[Task to carry out]:
Return only the lines running from the top of the entries to the line with "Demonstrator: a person", inclusive, exactly as written.

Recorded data
********************
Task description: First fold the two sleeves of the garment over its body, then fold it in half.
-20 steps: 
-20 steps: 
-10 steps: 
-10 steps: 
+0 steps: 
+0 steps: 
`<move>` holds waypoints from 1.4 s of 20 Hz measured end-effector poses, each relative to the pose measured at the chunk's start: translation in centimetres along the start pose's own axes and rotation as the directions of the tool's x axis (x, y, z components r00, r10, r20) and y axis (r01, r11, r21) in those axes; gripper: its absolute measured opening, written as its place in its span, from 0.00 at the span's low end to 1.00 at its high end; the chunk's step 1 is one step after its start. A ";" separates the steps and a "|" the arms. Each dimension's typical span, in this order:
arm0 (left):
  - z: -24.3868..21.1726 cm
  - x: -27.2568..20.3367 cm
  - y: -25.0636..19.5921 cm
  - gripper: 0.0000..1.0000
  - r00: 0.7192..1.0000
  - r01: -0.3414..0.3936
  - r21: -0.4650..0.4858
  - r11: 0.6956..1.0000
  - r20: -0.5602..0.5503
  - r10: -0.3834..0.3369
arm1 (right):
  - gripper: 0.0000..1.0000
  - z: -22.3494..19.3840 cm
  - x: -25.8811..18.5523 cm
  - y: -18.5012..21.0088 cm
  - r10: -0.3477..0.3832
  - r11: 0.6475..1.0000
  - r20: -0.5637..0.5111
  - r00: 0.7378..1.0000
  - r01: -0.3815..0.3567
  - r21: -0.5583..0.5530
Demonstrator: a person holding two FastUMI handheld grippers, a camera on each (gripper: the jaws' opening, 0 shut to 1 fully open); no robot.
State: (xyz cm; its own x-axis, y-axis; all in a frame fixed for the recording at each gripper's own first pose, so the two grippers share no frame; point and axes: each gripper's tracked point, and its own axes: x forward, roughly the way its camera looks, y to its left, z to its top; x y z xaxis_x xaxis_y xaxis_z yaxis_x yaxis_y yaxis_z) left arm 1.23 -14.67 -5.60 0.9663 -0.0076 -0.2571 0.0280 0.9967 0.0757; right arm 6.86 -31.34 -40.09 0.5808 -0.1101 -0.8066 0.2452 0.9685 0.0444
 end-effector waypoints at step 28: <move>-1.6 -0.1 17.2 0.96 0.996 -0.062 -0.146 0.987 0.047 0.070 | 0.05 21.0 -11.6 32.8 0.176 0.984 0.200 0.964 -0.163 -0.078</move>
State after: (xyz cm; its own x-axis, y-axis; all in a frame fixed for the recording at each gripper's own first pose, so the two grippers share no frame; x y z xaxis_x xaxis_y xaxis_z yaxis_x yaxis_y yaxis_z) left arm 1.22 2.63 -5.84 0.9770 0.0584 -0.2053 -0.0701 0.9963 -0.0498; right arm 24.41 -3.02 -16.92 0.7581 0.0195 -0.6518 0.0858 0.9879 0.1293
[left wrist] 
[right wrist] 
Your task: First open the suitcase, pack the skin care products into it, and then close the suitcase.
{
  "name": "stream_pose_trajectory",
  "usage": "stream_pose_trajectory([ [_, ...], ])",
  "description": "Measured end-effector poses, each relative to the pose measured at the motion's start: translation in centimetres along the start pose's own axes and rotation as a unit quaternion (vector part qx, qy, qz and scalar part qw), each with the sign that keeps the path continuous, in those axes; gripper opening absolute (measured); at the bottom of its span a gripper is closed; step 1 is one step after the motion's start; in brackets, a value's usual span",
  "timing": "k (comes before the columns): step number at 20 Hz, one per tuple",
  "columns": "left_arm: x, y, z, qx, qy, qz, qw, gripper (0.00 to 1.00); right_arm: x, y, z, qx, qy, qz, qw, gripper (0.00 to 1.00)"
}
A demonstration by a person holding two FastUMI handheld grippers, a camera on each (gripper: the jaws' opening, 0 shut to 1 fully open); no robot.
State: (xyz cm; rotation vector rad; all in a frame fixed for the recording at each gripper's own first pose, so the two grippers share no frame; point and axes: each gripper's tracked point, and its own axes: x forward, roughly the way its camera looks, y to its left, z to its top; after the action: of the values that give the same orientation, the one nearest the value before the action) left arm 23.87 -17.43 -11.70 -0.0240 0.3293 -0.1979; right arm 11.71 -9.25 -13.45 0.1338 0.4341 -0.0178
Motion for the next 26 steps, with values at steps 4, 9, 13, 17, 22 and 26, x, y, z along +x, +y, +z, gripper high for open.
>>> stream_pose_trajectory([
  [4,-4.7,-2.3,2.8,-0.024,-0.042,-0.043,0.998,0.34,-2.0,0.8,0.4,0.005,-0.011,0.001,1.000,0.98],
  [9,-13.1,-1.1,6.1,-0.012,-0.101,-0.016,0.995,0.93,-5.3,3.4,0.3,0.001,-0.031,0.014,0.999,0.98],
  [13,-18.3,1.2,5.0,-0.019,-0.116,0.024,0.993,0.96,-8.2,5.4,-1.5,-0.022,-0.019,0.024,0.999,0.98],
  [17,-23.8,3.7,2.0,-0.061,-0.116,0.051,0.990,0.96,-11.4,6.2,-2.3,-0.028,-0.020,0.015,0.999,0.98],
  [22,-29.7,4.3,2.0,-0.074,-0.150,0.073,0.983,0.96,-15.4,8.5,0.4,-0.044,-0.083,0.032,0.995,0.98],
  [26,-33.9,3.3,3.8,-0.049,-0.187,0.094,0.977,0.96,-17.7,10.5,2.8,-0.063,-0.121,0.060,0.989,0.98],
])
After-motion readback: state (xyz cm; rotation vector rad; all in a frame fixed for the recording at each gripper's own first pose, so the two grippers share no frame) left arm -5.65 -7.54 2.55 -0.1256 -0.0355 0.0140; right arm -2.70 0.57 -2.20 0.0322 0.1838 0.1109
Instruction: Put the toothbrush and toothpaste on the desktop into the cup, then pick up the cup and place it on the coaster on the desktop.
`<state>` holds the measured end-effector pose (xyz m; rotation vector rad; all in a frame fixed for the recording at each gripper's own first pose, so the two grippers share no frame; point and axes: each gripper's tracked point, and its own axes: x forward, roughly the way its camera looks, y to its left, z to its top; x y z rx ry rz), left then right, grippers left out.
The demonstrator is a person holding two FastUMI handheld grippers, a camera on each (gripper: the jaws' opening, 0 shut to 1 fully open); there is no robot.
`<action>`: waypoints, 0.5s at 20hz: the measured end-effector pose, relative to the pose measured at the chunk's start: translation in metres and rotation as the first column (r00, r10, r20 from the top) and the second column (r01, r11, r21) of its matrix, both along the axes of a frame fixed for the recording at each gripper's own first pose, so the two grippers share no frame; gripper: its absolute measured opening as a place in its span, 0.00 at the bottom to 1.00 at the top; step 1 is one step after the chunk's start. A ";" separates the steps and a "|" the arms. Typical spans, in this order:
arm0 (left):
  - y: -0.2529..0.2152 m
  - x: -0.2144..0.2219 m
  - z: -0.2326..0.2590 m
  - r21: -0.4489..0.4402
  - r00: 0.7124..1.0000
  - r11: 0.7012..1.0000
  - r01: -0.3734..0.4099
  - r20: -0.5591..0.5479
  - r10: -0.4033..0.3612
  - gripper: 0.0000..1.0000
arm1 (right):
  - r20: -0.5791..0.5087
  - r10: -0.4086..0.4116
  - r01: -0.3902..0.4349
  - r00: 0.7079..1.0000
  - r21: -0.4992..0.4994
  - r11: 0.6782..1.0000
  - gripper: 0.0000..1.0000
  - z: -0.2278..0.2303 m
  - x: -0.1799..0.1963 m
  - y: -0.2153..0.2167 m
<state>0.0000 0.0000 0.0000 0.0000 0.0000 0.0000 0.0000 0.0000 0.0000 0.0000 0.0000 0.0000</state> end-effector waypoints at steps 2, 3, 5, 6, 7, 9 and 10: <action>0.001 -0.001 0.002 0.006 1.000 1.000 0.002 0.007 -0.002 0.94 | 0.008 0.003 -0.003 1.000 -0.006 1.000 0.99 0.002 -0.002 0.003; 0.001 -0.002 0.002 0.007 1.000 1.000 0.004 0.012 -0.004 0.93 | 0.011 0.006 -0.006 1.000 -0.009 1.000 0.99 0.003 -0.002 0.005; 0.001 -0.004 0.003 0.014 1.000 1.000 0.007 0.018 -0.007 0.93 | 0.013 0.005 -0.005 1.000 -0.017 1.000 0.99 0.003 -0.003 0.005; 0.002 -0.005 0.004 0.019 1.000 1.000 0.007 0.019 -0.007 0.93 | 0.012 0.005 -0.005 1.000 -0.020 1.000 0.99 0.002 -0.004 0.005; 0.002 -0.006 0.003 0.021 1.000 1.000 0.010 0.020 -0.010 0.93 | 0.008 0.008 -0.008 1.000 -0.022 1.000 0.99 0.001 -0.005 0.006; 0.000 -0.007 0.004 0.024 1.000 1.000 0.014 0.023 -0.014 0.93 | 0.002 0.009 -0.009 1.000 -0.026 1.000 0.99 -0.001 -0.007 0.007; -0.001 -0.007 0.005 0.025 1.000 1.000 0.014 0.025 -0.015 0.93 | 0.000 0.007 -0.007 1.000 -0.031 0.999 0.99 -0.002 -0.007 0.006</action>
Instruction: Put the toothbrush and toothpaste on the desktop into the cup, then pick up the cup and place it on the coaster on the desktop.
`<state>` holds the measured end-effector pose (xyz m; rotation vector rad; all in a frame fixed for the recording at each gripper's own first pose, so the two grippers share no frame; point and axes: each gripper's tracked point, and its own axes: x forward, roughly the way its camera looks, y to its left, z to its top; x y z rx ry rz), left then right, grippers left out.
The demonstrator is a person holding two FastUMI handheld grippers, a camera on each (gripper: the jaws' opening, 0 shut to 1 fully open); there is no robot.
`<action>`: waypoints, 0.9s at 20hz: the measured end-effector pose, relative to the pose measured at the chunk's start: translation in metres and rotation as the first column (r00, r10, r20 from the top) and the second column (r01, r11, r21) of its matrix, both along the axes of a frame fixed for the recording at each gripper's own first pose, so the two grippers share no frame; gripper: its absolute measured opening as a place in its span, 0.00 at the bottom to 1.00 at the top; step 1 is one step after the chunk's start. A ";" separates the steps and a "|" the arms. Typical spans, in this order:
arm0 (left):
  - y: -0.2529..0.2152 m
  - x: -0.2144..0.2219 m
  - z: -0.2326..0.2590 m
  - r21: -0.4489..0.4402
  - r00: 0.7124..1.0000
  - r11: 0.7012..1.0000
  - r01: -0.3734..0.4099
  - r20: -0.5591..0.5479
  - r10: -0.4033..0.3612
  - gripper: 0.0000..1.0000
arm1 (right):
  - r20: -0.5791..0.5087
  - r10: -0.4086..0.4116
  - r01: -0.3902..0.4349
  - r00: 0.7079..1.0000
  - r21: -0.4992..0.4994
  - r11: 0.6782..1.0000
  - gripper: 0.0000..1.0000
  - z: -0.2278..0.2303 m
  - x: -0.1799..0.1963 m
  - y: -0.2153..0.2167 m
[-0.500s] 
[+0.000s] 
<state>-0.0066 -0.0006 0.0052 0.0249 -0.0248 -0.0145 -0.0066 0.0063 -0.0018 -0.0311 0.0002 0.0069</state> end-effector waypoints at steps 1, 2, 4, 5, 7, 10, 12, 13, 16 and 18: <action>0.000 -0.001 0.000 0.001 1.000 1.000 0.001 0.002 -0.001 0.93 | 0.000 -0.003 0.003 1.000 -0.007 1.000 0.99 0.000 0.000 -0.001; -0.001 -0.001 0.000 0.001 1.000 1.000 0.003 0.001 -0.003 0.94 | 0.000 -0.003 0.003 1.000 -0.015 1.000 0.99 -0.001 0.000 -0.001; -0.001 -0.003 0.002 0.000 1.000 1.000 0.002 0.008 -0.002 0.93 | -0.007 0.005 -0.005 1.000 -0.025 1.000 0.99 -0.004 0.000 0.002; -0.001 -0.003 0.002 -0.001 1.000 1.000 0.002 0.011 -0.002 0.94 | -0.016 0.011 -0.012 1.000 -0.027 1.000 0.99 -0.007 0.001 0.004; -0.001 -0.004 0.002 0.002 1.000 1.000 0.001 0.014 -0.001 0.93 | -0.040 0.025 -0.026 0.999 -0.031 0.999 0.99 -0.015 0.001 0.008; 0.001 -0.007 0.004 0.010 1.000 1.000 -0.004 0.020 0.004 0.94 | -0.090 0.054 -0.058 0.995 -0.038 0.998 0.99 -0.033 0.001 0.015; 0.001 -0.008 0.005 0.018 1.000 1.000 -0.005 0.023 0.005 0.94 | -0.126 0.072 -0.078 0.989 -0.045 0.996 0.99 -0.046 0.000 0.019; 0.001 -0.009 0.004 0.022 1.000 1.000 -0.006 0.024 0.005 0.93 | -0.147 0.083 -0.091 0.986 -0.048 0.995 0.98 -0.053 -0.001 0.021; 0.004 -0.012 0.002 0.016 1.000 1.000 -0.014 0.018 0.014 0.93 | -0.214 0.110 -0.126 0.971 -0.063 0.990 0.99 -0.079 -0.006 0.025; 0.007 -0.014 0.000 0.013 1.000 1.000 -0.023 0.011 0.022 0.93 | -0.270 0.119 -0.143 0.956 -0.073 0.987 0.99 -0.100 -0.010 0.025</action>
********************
[Response to the exercise]:
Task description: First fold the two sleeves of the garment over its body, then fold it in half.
-20 steps: 
-20 steps: 
-10 steps: 
-10 steps: 
+0 steps: 
+0 steps: 
`<move>` holds waypoints from 1.4 s of 20 Hz measured end-effector poses, each relative to the pose measured at the chunk's start: translation in centimetres along the start pose's own axes and rotation as the directions of the tool's x axis (x, y, z components r00, r10, r20) and y axis (r01, r11, r21) in those axes; gripper: its absolute measured opening, written as its place in its span, from 0.00 at the span's low end to 1.00 at its high end; the chunk's step 1 is one step after its start. A ";" separates the steps and a "|" the arms. Each dimension's typical span, in this order:
arm0 (left):
  - z: -24.3868..21.1726 cm
  - x: -27.2568..20.3367 cm
  - y: -25.0636..19.5921 cm
  - gripper: 0.0000..1.0000
  - r00: 0.7192..1.0000
  - r01: -0.3414..0.3936
  - r21: -0.4650..0.4858
  - r11: 0.6956..1.0000
  - r20: -0.5602..0.5503
  - r10: -0.3834..0.3369
arm1 (right):
  - gripper: 0.0000..1.0000
  - z: -22.3494..19.3840 cm
  - x: -25.8811..18.5523 cm
  - y: -18.5012..21.0088 cm
  - r10: -0.3477..0.3832
  - r11: 0.6475..1.0000
  - r20: -0.5637..0.5111
  - r00: 0.7378..1.0000
  - r01: -0.3815..0.3567
  - r21: -0.5583..0.5530
Demonstrator: a person holding two FastUMI handheld grippers, a camera on each (gripper: the jaws' opening, 0 shut to 1 fully open); no robot.

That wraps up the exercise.